The undersigned waives and renounces each for himself and family any and all homestead or
exemption rights either of them may have under or by virtue of the constitution or laws of Georgia,
any other state, or the United States, against the liabilities and Obligations hereby created, and
do hereby, jointly and severally, transfer, convey and assign to Lender or holder hereof a
sufficient amount of any homestead or exemption that may be allowed to the undersigned, or any of
them, including such homestead or exemption as may be set apart in bankruptcy to pay this
obligation in full, with all costs of collection; and each of the undersigned hereby directs the
trustee in bankruptcy having possession of such homestead or exemption to deliver to Lender a
sufficient amount of property or money so set apart as exempt to pay the obligation hereby created.
Where the Obligations of Borrower hereby guaranteed is an obligation of a corporation, this
Guaranty is to cover all Obligations to Lender purporting to be made in behalf of Borrower by an
officer or agent of Borrower without regard to the actual authority of such officer or agent.

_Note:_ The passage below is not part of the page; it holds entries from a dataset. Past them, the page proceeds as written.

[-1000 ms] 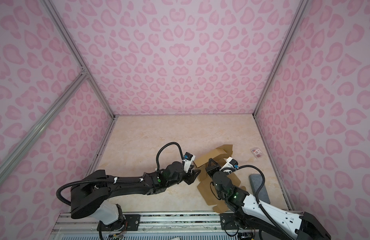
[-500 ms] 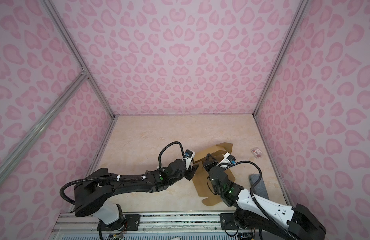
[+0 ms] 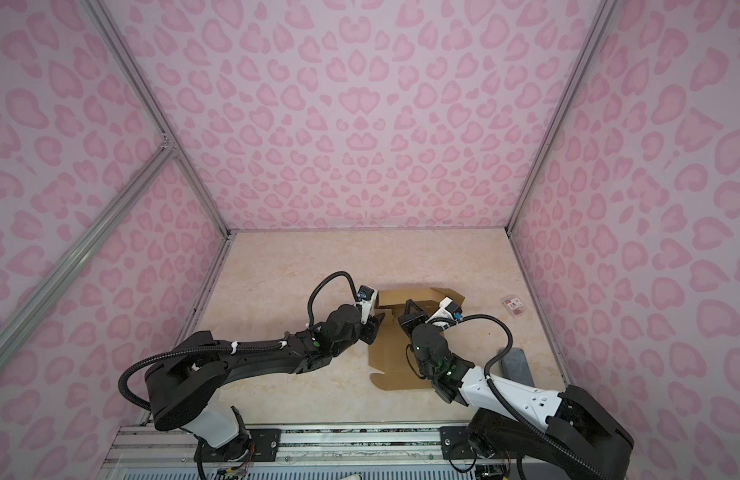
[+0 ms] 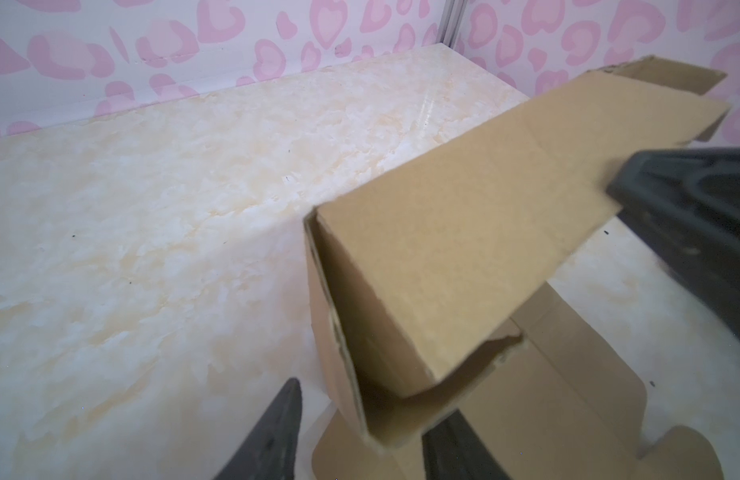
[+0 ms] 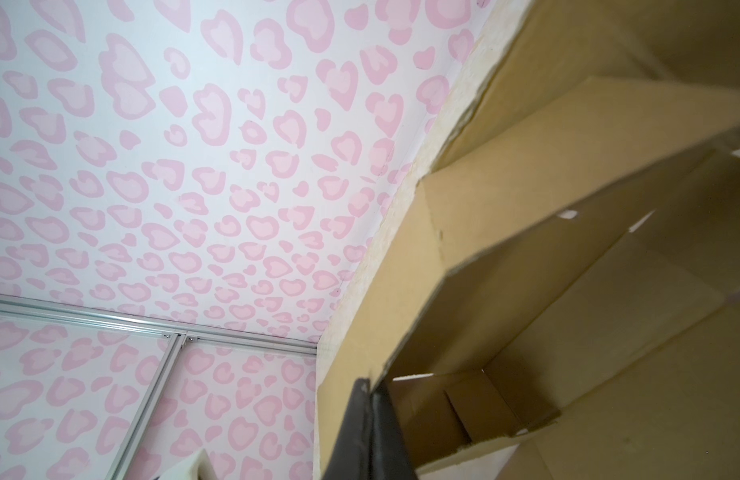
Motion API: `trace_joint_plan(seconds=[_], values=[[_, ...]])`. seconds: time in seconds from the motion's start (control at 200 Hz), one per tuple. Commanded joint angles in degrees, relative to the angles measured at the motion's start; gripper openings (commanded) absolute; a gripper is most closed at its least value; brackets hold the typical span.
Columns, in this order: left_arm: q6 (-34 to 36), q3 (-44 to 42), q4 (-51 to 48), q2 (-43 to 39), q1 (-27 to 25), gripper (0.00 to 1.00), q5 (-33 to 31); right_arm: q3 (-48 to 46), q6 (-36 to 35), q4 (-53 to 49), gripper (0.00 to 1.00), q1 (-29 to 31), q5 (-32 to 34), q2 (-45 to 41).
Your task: Fold the paper box
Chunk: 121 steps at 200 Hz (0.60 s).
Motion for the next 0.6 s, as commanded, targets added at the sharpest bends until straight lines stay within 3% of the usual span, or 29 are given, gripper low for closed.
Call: trace_joint_plan(seconds=[0.0,0.6], values=[[0.96,-0.24,3.20,0.79,0.40,0.48,0.15,0.30,0.75,3.17,0.00,-0.31,-0.94,1.51],[1.15,0.15,10.58,4.95,2.97,0.46,3.73,1.20,2.30,5.66,0.00,-2.60,-4.43,6.59]])
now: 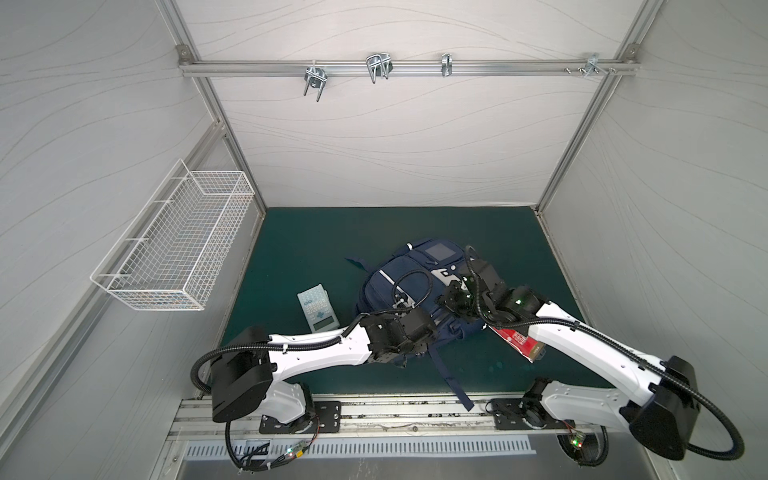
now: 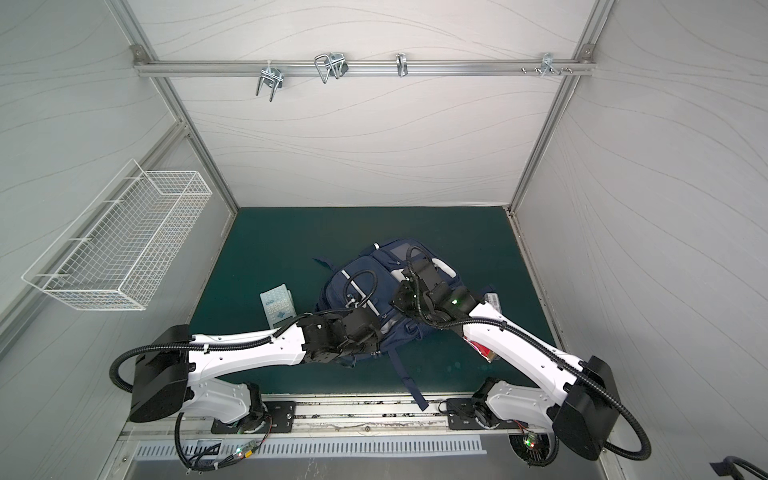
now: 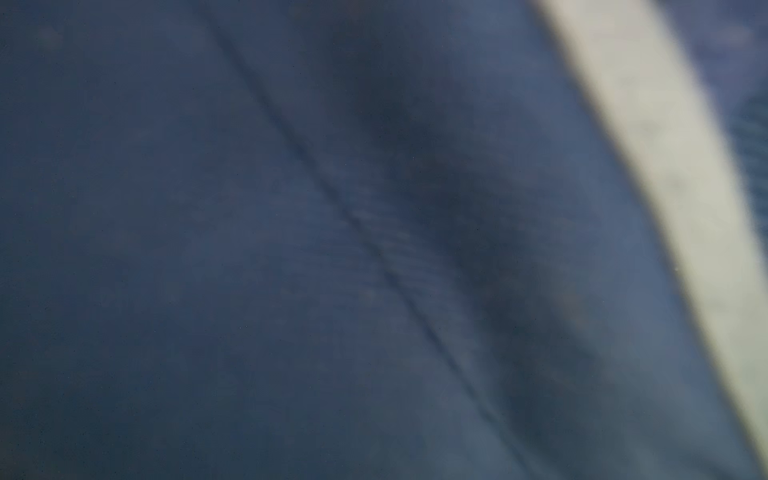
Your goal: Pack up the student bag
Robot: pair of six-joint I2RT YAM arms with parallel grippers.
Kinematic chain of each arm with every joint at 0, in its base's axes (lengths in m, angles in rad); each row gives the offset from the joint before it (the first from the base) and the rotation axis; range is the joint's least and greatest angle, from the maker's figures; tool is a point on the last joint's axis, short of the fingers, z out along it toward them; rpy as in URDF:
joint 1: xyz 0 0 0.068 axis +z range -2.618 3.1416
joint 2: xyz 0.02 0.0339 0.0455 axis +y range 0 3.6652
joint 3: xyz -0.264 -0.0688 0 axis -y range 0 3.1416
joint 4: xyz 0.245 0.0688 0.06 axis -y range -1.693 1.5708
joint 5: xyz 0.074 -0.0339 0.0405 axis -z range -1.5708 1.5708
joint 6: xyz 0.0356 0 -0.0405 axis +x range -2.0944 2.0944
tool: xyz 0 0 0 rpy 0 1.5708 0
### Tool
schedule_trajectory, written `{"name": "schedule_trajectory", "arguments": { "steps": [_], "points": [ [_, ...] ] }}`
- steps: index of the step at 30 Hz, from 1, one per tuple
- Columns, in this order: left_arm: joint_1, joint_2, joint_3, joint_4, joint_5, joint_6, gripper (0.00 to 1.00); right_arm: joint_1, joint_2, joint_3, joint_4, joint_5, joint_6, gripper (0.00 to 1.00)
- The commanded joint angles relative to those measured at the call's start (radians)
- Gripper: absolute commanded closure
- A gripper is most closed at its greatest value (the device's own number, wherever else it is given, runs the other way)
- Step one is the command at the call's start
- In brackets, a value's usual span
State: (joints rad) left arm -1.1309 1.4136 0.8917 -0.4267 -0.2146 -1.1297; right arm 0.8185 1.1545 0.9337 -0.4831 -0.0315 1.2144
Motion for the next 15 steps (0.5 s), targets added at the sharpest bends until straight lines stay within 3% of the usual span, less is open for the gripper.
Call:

The
term “Corporation” or Borrower shall include associations of all kinds and all purported
corporations whether correctly and legally natural persons. This agreement binds any natural
person’s heirs, administrators and executors, and where a corporation, its successors and assigns.
Where signed by more than one person, the singular term ‘undersigned’ shall include the plural, and
their obligation shall be joint and several.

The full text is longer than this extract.